Calhoun also believed that future technologies would change the nature of the environments in which social interactions occurred. He predicted that a “communication-electronic revolution” would occur in 1988. As the availability of physical space declined, human society would extend into “conceptual space” to better use natural resources while ensuring that each individual maintained a limited number of social interactions.
That part sounds about right.
Screenshot from the game “Ravenwood Fair” on Facebook
I returned to the Odum papers grateful for the glimpse that Deevey had given me into the concerns and ambitions of a generation of social scientists. It had kept me away from Facebook, that leisure destination of the post-communication-electronic-revolution workday. As of 2010, there were thirty times more farmers on the Facebook game FarmVille than there are in the United States. In the spirit of the Space Cadets, we might also ask how many acres those FarmVille farms comprise in “conceptual space.”
In his discussions with the Space Cadets, Calhoun struggled with the limitations of models. Could rat behavior stand in for human behavior? Was an overflowing pen at all like a city? Was behavior determined by population size or by individuals? Such questions were unresolvable. But it was important to ask them.

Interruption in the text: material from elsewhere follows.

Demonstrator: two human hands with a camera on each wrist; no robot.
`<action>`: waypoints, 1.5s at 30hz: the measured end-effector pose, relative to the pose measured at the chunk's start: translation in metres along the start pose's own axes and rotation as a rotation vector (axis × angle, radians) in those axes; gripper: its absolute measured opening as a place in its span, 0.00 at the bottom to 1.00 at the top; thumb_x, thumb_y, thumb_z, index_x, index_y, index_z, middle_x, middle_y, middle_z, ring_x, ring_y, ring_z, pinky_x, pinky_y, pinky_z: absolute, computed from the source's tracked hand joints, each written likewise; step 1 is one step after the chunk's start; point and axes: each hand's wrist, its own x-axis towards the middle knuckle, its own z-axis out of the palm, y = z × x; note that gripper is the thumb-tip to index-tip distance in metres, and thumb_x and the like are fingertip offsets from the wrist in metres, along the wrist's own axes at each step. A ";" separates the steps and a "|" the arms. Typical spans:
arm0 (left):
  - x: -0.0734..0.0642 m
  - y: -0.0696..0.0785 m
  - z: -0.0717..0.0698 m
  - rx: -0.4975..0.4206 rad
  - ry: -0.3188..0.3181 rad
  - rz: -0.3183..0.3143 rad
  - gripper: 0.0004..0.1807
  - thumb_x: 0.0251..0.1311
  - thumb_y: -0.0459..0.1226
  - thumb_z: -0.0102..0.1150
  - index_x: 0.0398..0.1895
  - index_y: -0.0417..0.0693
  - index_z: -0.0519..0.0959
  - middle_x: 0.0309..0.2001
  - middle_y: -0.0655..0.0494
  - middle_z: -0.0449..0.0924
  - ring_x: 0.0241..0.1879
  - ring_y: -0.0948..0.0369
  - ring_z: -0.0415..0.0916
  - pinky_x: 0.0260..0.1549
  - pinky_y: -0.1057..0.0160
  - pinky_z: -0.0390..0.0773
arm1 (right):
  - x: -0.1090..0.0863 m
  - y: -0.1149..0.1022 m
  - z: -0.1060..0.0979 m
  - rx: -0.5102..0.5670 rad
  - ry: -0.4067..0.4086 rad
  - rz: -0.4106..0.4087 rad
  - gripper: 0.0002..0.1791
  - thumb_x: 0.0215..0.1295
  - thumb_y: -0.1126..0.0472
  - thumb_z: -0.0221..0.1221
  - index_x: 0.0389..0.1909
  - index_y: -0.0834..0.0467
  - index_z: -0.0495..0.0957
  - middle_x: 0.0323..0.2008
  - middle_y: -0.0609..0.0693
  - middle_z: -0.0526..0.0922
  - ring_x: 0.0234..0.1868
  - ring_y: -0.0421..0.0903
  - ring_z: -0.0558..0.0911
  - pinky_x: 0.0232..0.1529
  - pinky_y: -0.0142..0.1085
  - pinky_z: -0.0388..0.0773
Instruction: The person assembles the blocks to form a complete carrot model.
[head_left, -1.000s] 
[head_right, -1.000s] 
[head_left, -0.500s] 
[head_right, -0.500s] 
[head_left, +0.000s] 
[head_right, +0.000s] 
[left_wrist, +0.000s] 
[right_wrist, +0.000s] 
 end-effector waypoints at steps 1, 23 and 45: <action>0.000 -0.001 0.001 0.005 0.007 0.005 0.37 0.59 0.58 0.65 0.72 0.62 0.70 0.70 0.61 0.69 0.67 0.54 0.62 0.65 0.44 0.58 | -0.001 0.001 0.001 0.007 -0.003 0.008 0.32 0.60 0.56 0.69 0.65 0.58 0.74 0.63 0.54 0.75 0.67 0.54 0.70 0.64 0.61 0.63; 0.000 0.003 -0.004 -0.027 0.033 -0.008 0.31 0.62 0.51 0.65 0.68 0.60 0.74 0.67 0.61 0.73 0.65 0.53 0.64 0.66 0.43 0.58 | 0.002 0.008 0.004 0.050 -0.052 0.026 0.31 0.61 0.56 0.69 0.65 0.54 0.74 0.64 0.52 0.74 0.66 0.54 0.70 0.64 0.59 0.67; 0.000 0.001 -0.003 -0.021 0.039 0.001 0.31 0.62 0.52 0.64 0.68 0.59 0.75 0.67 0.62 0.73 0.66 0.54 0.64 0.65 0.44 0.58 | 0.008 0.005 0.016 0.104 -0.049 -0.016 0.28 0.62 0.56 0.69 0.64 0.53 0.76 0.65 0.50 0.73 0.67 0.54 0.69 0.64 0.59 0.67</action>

Like the Space Cadets, today’s Anthropoceners are attempting to model the present world with an eye towards the future world. Today’s Anthropocene discourse constitutes a teleological argument—it posits that past human action has set us on an inevitable trajectory that ends with the Anthropocene. (If this last point is unclear, ask: When will the Anthropocene end?)
Anthropoceners are interested in the universal, not the particular. They seek global patterns. And so they aggregate the impacts of human lives. But while generalizations are often generative, patterns alluring, the Anthropocene model is blind to the distribution of power. It asks what—what are the consequences of human action—and not who—who is acting, who is responsible, who is suffering. The Space Cadets modeled the disenfranchised with rats. Who are the Anthropoceners modeling? And for whom is their future world?